KRN 8602 is a new
antineoplastic drug with the chemical structure, 3'-deamino-3'-morpholino-13-deoxo-10-hydroxycarminomycin hydrochloride. This
drug was developed in an attempt to improve the clinical efficacy of currently used
anthracyclines. In preclinical studies,
KRN 8602 has been shown to produce less
cardiotoxicity and
alopecia, yet has comparable antitumor effects to
adriamycin. In addition,
KRN 8602 has shown antitumor effects on
adriamycin-resistant
tumors.

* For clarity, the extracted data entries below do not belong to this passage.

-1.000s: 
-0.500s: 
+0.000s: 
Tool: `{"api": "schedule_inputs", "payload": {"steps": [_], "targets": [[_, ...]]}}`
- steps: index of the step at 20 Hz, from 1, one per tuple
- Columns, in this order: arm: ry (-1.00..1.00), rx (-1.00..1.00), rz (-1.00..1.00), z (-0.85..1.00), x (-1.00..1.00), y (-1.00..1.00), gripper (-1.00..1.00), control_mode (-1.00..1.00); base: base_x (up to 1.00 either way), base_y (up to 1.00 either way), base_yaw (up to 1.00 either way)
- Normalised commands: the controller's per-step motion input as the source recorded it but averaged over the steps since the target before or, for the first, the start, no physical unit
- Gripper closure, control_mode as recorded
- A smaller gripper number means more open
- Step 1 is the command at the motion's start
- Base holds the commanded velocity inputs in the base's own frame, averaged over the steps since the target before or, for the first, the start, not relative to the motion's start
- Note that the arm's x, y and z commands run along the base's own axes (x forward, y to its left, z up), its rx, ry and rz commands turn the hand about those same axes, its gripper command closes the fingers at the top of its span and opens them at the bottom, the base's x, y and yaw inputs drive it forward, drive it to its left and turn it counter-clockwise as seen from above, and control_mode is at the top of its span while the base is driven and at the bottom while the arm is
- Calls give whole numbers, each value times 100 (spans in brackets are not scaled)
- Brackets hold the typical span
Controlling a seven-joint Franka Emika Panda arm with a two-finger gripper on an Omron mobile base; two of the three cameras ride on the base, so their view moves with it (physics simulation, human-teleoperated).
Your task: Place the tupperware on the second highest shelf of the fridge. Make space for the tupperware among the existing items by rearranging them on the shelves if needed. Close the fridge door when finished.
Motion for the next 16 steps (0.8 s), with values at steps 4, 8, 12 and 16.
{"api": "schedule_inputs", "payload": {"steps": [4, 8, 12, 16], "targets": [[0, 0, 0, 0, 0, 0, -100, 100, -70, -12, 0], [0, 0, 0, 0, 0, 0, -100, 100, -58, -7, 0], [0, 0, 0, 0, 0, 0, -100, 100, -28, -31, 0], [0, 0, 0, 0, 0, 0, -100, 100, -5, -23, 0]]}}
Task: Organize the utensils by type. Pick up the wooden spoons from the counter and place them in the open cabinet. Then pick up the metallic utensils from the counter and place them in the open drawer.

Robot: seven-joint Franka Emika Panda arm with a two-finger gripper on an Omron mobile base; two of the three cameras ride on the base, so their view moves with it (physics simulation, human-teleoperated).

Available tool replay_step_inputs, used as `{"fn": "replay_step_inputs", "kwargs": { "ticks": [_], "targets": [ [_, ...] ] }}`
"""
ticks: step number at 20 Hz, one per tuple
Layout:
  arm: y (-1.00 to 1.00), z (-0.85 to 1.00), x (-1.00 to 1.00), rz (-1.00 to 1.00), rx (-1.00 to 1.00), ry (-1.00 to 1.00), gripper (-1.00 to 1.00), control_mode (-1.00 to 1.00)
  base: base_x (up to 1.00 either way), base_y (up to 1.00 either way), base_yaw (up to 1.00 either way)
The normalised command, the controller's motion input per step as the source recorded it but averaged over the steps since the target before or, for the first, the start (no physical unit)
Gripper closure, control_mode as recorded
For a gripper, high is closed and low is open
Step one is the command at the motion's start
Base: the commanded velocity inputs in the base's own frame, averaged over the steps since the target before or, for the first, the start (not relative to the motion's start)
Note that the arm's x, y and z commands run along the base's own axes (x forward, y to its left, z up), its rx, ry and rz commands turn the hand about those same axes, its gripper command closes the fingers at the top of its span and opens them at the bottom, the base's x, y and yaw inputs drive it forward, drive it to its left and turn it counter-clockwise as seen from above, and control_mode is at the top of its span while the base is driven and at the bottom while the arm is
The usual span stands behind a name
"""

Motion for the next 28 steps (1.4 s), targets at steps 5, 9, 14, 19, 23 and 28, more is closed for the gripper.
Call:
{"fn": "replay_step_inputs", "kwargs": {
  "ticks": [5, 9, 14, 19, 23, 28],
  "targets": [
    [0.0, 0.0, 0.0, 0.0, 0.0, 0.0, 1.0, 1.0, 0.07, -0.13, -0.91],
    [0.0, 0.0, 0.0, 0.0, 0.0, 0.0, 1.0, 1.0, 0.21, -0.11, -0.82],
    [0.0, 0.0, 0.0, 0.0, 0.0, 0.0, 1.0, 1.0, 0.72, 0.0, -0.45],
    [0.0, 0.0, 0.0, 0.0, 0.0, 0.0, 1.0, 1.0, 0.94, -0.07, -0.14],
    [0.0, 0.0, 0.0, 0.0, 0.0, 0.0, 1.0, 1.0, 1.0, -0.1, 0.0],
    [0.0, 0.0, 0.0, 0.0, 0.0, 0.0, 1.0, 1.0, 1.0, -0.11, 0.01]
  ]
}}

A phase I clinical study was undertaken to determine the toxicity of
KRN 8602 given as a single i.v. dose. Toxicity evaluation included CBC with differentials, platelet counts, SMA chemistry profile, EKG, urinalysis, plain chest X-ray and physical examination. Myelosuppression was the major side effect noted with
leukopenia, and especially
neutropenia, being dose-limiting. The degree of WBC suppression was dose-related and MTD appears to be 30 mg/m2.
Nausea and
vomiting were observed in cases who had received more than 10 mg/m2. No patient had
alopecia. No obvious
cardiotoxicity in this study. Maximum total cumulative dose of
KRN 8602 was 450 mg/m2. Further observation is necessary to confirm this point. In this study of 10 cases, one
breast carcinoma with bilateral lung
metastasis revealed definite regression of
metastasis for more than 18 months with this agent alone. This patient had previous chemo- and
hormone therapy, containing
adriamycin. The above preliminary phase I clinical study suggests strongly the usefulness of
KRN 8602, and further investigations are indicated.